It’s a year since live concert-giving came to a shuddering halt and many freelance musicians have found their work come to a virtual standstill. The work of leading early music choir and ensemble Armonico Consort during that time has been especially valuable.

“All my solo work has just disappeared. Amateur choirs and choral societies aren't allowed to perform together right now, which is a blow for the professional singers and orchestral musicians who rely on that work alongside all their other engagements.” Elizabeth Adams, soprano.

“As a member of the King’s Singers, we usually perform over 100 concerts a year. Since touring has been impossible, we have only sung 4 concerts in the last year so our work has been drastically reduced.” Edward Button, countertenor.

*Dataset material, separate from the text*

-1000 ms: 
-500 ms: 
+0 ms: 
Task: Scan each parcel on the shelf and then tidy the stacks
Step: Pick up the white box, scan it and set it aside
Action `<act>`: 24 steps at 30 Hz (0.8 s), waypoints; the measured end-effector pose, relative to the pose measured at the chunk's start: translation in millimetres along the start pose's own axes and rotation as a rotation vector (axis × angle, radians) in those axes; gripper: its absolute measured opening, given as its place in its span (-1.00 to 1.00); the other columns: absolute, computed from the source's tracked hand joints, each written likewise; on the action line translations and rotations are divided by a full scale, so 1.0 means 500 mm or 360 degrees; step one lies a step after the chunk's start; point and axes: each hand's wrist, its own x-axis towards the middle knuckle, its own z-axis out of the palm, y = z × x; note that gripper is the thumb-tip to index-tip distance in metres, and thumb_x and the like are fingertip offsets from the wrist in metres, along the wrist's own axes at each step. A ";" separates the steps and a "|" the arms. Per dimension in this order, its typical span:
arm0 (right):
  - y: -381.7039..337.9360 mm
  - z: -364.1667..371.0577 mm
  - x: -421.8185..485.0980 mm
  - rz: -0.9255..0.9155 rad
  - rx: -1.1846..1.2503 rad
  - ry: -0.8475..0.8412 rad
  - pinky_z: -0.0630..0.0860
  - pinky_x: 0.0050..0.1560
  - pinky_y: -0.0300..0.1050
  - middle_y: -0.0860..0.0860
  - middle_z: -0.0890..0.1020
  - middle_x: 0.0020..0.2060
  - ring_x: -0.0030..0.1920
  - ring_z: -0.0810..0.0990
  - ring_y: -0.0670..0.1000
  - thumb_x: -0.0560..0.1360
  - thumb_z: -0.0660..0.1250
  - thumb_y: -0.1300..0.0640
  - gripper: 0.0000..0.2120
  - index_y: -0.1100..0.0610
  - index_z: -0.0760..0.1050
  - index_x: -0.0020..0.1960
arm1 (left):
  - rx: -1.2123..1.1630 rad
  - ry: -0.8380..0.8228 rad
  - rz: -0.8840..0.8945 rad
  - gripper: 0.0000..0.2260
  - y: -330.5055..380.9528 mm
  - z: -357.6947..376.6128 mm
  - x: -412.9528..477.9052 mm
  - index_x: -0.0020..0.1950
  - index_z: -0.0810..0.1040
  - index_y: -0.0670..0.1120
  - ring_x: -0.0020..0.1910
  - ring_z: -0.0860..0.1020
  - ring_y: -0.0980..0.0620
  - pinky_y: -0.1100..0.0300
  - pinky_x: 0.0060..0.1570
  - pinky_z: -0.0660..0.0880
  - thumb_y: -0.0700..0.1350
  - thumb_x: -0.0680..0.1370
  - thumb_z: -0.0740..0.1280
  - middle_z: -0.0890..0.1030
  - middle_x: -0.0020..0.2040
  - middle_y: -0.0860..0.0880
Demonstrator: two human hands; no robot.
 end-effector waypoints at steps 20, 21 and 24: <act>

Armonico Consort has been providing much-needed employment and income for its freelance singers and players by filming performances of some of its favourite early music and releasing them to watch on demand.

“I have missed playing with others. I don’t think that there’s any amount of solo practice that can replace rehearsing and performing with others.” Joanne Miller, viola

“It was such a pleasure singing wonderful programmes in person after such a long absence of singing together live. The opportunity to get together and meet others was a real treat.” Edward Button, countertenor

Bach’s Easter Cantata is the fourth of the choir’s new streamed concerts, conducted by Christopher Monks and beautifully filmed at the Royal Pump Rooms, Leamington Spa.

“The effort made by the Armonico Consort to engage musicians has been greatly appreciated.” Graham Neal, tenor.

“Music brings joy to so many people, in a way that nothing else can, and it’s important for us to continue to give that to our audiences.” Elizabeth Adams, soprano.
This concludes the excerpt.